Listened to Svetlanov's 1991 recording of this work - Nikolai Myaskovsky's sixth symphony in E♭ minor, opus 23, from around 1922 - which (the recording) was broadcast on a syndicated program out of Chicago (Henry Fogel's Collector's Corner) awhile back and released first on Russian Disc, then on Olympia (a now defunct British label). A description of the work and its history can be found
here, and a review of Svetlanov's recording
here (OCD 736 - Olympia Compact Disc, not Obsessive-Compulsive Disorder). One of the more often recorded works by this less known 20th-century Polish-born, Russian-trained, Soviet composer - I count five recordings:
- Kirill Kondrashin's,
- Robert Stankovsky's (which I have, and will talk about),
- Veronica Dudarova (she did well by other works of this composer but I haven't heard this one...),
- this one! and
- Neeme Järvi's, the most recent one.
(See also a comparative review
here!)
This is Myaskovsky's only symphony to use voices, with a brief choral part in the finale, and Svetlanov's recording omits the chorus entirely (I believe that's actually an option, but only taken by his recording so far. The part can be sung in Latin or in Russian, the poem is "As the soul leaves the body".) Stankovsky's uses Latin. I gather the others use Russian.
So...
I wrote a
runthrough of the symphonies and other works by this composer that I knew, years ago (gyah, when
was that?... 1994 or so that I finished the first draft I think.) - adding to it occasionally and for awhile as I encountered scores in libraries and recordings in stores. (Since Downes' recording of symphonies 5 and 9 - very, very recommendable, and one I definitely had bought before writing the sections on those works - came out around 1994, I'm guessing I wrote those parts around 1994 or a bit later, anyway. Contrary to what Amazon's contributor may say, while they're a bit brassy, especially the end of the 9th, the performers are not "the BBC Philharmonic Brass" by themselves!)
So to the point of my writing all this: with Stankovsky on Marco Polo- a label I often favor and often patronize in the business, not the other, sense :), the sixth symphony seemed generic, the major-mode finale more inevitable because the minor-mode first two movements seemed more play-acting, more gestural, less felt!... than in many another work by the composer (the third symphony with its painful funeral march close, the first and last of the string quartets, the second of his cello sonatas, just for examples...) Svetlanov makes me realize why "the audience wept" at the premiere of this symphony, and so while he does omit the chorus - whose entry, with themes heard earlier, at a climactic moment toward the end, while brief is important- there's more than enough reason to regret that this recording has left the market, anyway...

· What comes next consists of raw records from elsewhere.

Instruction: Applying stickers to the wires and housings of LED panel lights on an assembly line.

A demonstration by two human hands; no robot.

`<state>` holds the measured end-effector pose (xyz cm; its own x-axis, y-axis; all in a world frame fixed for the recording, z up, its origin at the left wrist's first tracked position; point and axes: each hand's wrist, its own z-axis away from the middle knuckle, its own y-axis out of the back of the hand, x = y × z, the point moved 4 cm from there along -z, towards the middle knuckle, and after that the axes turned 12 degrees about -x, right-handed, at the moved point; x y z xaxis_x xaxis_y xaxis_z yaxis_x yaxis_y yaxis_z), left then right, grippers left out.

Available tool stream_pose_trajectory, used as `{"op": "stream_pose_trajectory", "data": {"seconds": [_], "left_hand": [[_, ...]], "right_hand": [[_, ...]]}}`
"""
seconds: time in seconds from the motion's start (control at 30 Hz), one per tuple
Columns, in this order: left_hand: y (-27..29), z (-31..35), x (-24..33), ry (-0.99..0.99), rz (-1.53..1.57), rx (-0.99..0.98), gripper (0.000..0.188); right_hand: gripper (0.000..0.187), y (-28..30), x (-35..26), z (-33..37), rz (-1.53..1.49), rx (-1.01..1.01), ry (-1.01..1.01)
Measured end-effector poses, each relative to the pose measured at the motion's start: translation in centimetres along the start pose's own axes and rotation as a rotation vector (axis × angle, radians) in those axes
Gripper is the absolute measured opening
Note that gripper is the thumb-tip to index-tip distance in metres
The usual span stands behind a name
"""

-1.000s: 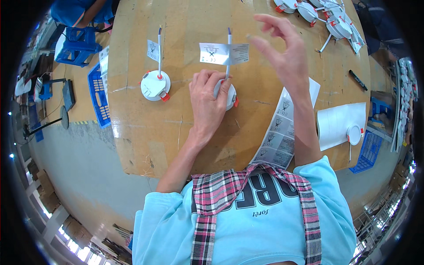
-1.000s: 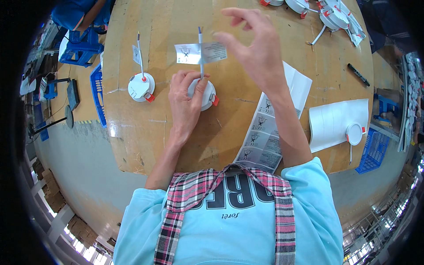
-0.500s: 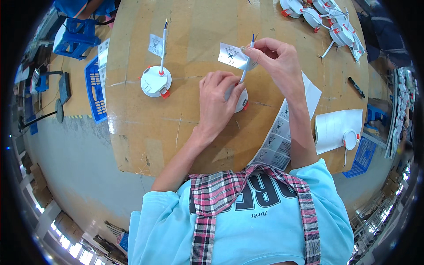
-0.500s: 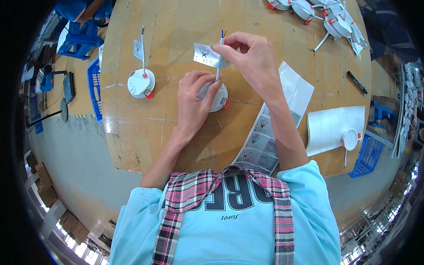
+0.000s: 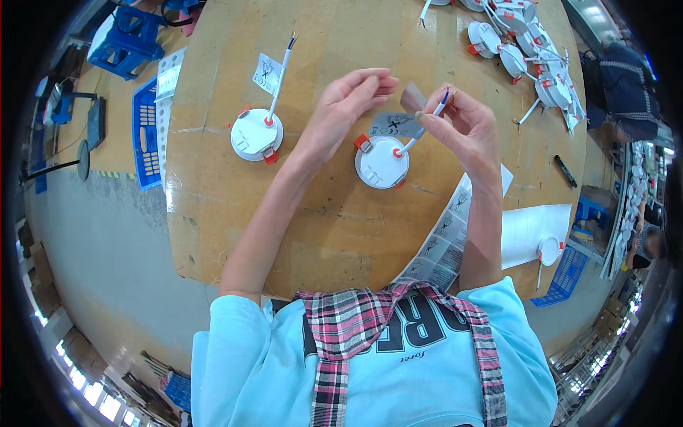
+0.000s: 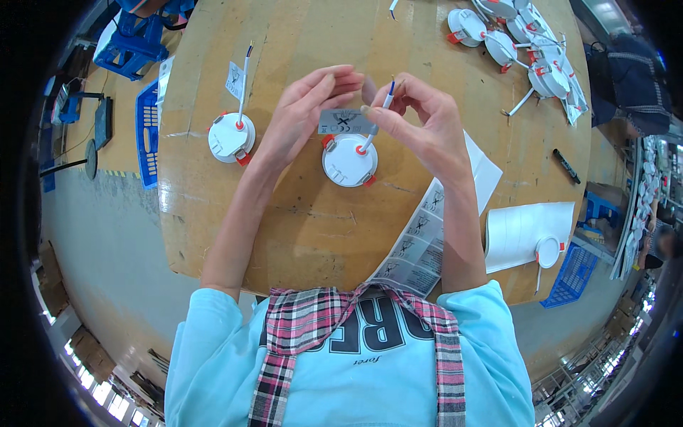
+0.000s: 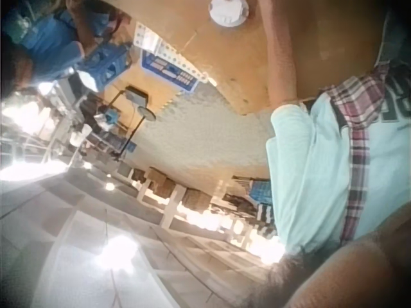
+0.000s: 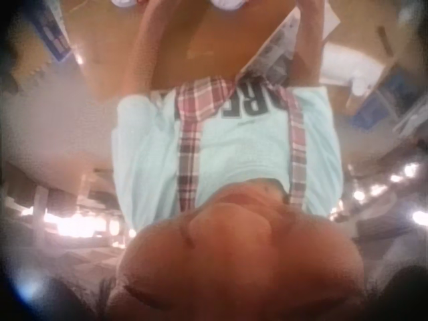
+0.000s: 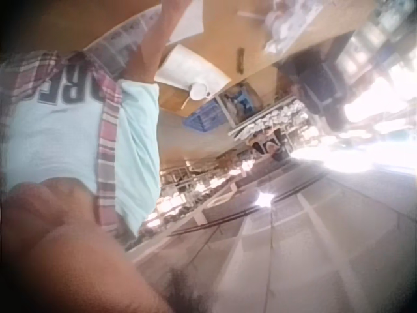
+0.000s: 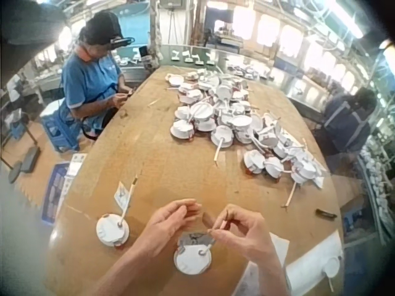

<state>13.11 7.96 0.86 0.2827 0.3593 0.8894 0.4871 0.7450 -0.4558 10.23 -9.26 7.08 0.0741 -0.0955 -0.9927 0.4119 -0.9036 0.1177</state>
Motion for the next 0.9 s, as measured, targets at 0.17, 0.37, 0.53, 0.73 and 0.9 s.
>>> {"op": "stream_pose_trajectory", "data": {"seconds": [0.17, 0.37, 0.53, 0.73, 0.9], "left_hand": [[-1.5, -1.2, -0.4, 0.108, 0.125, -0.131, 0.044], [-0.3, -0.8, -1.2, 0.106, 0.031, -0.085, 0.021], [0.0, -1.0, -1.6, -0.022, 0.052, -0.038, 0.010], [0.3, -0.6, -1.1, -0.022, 0.072, -0.003, 0.010], [0.6, -0.4, -0.8, 0.005, -0.002, -0.028, 0.011]], "right_hand": [[0.012, 0.2, 0.3, -0.1, -0.015, -0.029, 0.063], [0.014, 0.2, 0.6, -0.3, 0.019, 0.019, 0.058], [0.012, 0.5, 1.1, 0.0, 0.004, 0.142, -0.007], [0.010, 0.4, 0.9, -0.2, 0.015, 0.143, -0.009], [0.010, 0.7, 1.1, -0.2, 0.033, 0.135, -0.018]]}}
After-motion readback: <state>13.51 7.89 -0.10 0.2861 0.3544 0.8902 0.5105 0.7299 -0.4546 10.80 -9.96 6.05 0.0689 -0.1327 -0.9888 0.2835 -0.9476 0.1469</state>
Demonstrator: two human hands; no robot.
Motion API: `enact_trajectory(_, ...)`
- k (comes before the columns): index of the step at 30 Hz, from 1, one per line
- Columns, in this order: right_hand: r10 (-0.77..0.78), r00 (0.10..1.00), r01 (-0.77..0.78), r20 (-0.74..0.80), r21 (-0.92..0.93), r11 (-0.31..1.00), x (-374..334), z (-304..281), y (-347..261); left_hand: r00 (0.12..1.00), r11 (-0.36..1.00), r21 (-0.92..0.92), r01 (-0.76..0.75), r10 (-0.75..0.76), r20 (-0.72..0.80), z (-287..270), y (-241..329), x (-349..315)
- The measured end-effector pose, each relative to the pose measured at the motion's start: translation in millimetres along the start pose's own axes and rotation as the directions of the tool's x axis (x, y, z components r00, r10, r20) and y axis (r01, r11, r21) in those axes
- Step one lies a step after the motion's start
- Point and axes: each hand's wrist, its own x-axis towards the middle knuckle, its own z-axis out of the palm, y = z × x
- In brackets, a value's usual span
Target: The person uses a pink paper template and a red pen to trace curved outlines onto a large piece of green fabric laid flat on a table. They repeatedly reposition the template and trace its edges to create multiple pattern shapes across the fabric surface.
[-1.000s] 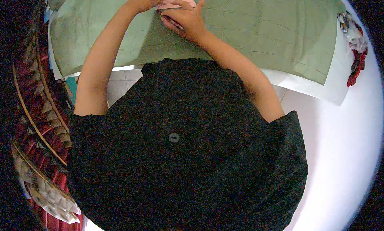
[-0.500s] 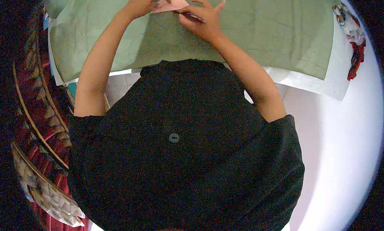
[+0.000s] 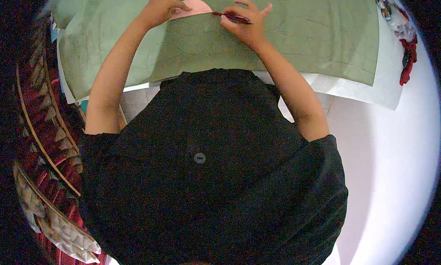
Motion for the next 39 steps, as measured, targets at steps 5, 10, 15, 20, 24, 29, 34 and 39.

(I do hope to hear Järvi's, described as the one recording now available that really is "in the running" against it... and especially because it is available, and Svetlanov's now isn't, though a company Regis is reissuing some of Olympia's stock, so it might be again? They've already reissued some Myaskovsky piano CDs played by Murray McLachlan, which I have in their "original incarnation" and recommend.)